What you need to do — Nothing goes in the answer except the line that contains "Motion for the" and the lines after it to the end of the material below, unchanged.

-- Opening Marker --

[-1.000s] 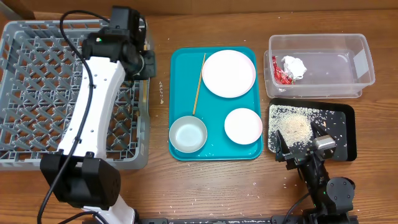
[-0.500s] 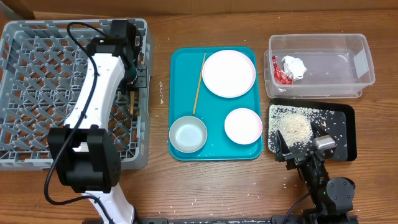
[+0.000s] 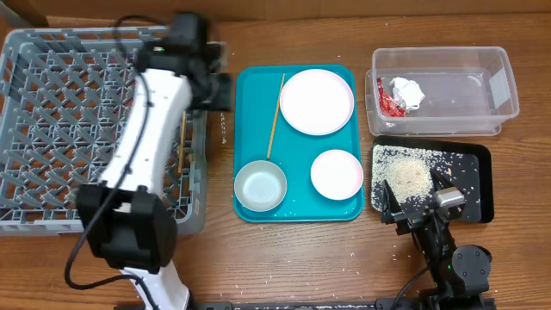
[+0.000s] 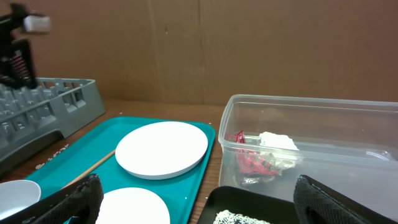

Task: Sort waste into correct bins and load items into the dishwasher

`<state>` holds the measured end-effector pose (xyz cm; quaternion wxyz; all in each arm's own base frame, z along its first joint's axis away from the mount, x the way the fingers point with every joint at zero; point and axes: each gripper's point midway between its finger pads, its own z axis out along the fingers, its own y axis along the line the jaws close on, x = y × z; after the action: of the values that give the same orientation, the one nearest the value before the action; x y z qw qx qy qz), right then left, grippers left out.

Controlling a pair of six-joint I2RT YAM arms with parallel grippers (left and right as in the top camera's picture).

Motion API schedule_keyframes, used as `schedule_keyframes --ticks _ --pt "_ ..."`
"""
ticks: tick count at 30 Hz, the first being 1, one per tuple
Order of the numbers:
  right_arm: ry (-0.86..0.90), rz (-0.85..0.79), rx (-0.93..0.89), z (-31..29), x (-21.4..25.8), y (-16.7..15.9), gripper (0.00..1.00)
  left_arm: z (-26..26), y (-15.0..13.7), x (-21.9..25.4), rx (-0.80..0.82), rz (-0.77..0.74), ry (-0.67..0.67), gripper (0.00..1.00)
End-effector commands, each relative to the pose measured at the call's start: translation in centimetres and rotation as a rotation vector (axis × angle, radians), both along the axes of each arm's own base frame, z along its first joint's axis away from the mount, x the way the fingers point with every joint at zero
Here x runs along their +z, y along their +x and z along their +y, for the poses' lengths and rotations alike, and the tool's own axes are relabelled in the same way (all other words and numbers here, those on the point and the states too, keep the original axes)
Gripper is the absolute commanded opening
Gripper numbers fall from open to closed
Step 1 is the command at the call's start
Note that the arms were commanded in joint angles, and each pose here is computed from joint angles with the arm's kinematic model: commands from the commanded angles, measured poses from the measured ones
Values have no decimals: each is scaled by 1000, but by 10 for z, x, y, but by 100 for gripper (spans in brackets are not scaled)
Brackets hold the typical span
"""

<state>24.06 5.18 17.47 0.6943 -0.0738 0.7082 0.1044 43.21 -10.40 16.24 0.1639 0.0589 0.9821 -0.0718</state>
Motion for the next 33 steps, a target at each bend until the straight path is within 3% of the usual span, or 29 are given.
schedule_keyframes --ticks 1,6,12,16,17,21,26,30,33 --pt "-3 -6 -9 -2 -1 0 100 -43 -5 -15 -82 -1 15 51" --pt "-3 -6 -9 -2 -2 0 99 -72 -3 -85 -145 80 110 40" --pt "-3 -6 -9 -2 -1 0 100 -84 -12 -154 -167 218 102 34" --pt "-3 -6 -9 -2 -2 0 99 -86 -16 -171 -156 256 87 16" --pt "-3 -6 -9 -2 -1 0 100 -86 -16 -170 -152 257 87 4" --pt "-4 -6 -9 -2 -2 0 100 -70 -7 -138 -67 231 77 4" --pt "-3 -6 -9 -2 -2 0 99 -30 1 -55 16 128 38 4" --pt "-3 -6 -9 -2 -2 0 100 24 -7 2 76 48 49 4" --pt "-3 -6 -9 -2 -1 0 100 64 -19 15 139 64 77 4"
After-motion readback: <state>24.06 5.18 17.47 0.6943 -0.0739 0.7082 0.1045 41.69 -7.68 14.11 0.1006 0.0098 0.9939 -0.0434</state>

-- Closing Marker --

Solution for this task —
Motion for the next 33 steps, a target at each bend until the straight path is within 3% of the usual span, or 29 are given.
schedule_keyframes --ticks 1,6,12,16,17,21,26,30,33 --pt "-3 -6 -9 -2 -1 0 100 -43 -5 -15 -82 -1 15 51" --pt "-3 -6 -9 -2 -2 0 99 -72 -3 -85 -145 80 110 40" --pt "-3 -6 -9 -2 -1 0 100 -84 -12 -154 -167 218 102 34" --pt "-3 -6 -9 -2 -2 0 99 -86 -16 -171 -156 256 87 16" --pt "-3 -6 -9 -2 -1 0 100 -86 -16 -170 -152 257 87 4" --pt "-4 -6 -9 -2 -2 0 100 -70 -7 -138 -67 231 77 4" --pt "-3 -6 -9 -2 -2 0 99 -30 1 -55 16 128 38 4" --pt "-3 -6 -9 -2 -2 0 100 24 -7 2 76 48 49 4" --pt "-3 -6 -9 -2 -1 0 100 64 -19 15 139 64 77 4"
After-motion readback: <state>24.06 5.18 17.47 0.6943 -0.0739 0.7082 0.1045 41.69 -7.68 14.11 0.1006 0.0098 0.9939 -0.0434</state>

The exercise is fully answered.